EXERCISE OBJECTIVE:
Going through the data below, copy out each line where the word "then" shows up.

STORED DATA:
···

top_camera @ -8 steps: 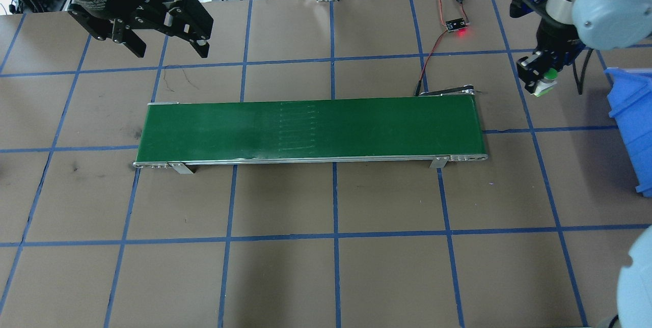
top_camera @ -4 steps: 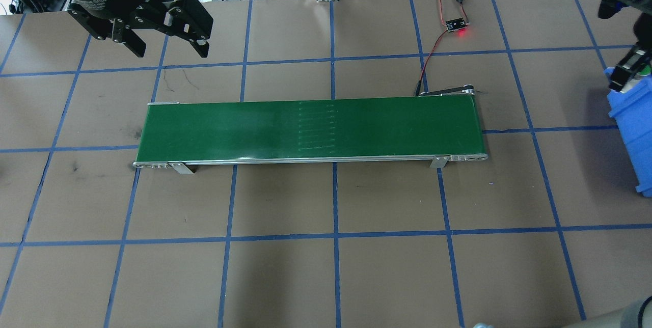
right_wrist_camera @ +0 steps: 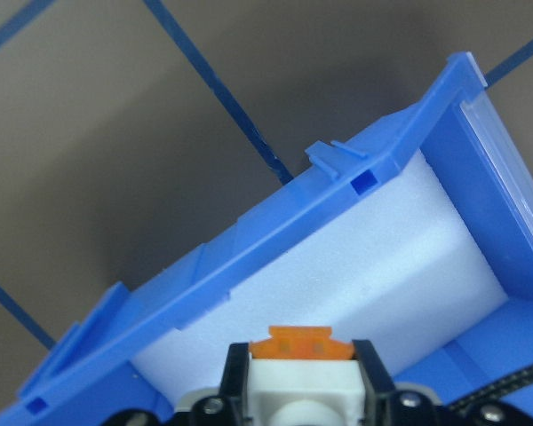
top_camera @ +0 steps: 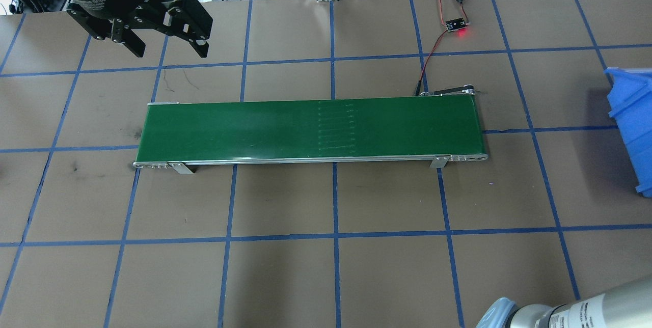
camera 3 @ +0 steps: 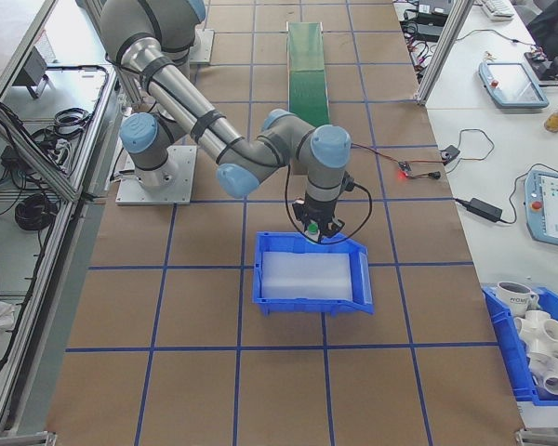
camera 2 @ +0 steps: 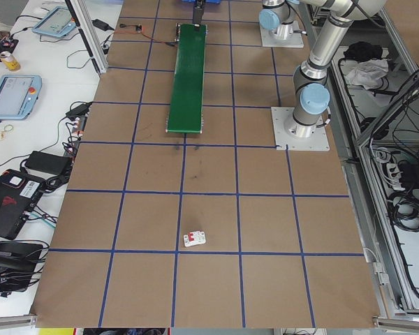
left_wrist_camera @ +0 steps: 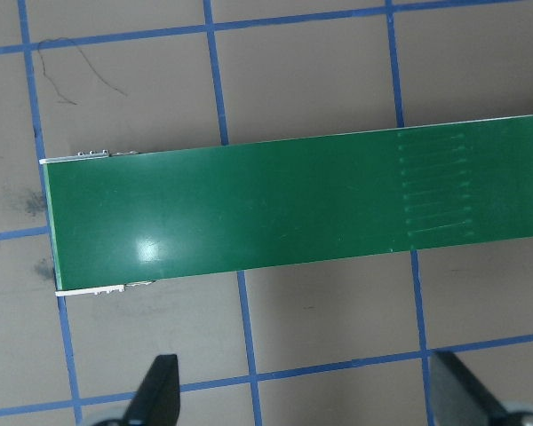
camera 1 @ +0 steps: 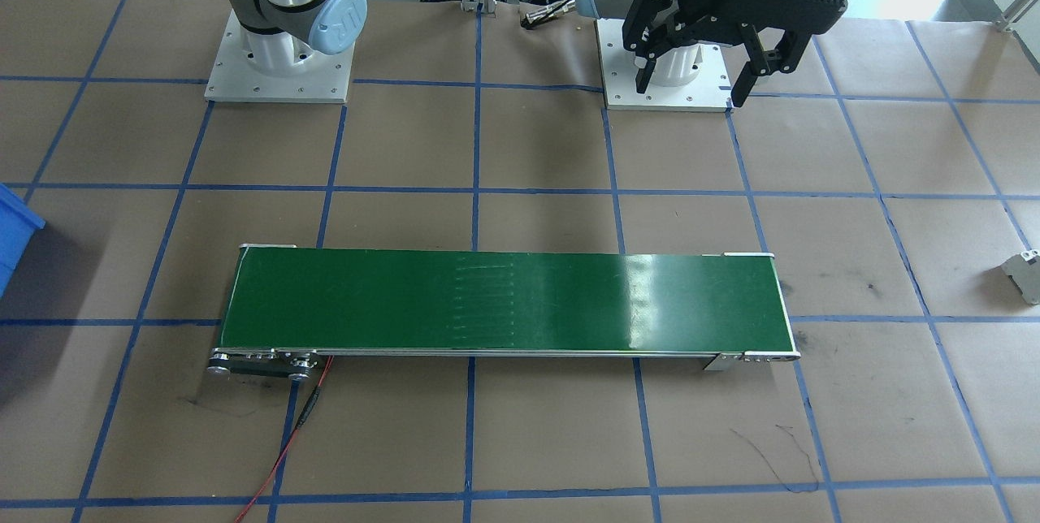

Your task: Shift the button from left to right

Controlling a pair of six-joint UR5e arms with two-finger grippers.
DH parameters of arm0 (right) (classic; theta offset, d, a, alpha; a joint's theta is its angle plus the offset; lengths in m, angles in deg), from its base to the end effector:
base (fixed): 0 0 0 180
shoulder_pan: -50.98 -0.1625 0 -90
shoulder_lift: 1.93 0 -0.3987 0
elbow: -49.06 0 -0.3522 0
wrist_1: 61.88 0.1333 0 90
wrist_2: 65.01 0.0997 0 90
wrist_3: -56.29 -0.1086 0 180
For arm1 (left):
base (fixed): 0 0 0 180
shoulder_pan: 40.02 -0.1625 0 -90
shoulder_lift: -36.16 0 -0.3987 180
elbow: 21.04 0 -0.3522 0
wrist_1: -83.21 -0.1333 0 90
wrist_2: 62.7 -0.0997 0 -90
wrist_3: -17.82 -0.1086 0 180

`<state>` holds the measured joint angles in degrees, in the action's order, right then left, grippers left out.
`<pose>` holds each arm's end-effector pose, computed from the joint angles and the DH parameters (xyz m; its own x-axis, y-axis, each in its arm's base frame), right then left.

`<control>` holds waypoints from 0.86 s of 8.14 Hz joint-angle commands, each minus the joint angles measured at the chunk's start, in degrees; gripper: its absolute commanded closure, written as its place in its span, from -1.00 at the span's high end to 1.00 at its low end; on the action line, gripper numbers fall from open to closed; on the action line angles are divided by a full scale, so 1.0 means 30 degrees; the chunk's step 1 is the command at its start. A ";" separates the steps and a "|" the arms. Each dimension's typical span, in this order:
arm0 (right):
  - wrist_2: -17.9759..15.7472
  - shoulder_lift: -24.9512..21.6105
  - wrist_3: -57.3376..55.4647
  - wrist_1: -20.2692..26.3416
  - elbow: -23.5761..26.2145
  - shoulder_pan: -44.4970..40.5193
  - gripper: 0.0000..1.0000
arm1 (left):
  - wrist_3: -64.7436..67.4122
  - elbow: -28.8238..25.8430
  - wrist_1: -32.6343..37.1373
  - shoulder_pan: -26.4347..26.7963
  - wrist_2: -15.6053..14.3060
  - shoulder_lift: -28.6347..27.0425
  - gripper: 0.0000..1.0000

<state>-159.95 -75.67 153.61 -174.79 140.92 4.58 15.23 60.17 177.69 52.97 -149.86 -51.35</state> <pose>-0.2928 -0.4872 0.3362 -0.5903 -0.8040 0.0719 -0.7982 0.5947 0.0958 -0.1614 -0.4321 0.5338 -0.9937 0.1027 0.0438 0.0968 0.9880 -0.1205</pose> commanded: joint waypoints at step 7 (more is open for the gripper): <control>0.0273 0.4102 0.5998 -0.4609 0.1140 0.1434 1.00 | -0.0016 0.0000 0.0029 0.0000 -0.0010 0.0019 1.00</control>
<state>-158.69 -62.90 171.61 -188.50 144.02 8.85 15.18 60.17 177.72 52.95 -149.89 -51.30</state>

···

EXPECTED ANSWER:
`<state>` holds the measured joint angles in degrees, in the action's order, right then left, grippers left out.
`<pose>` holds each arm's end-effector pose, computed from the joint angles and the DH parameters (xyz m; its own x-axis, y-axis, each in its arm's base frame), right then left.

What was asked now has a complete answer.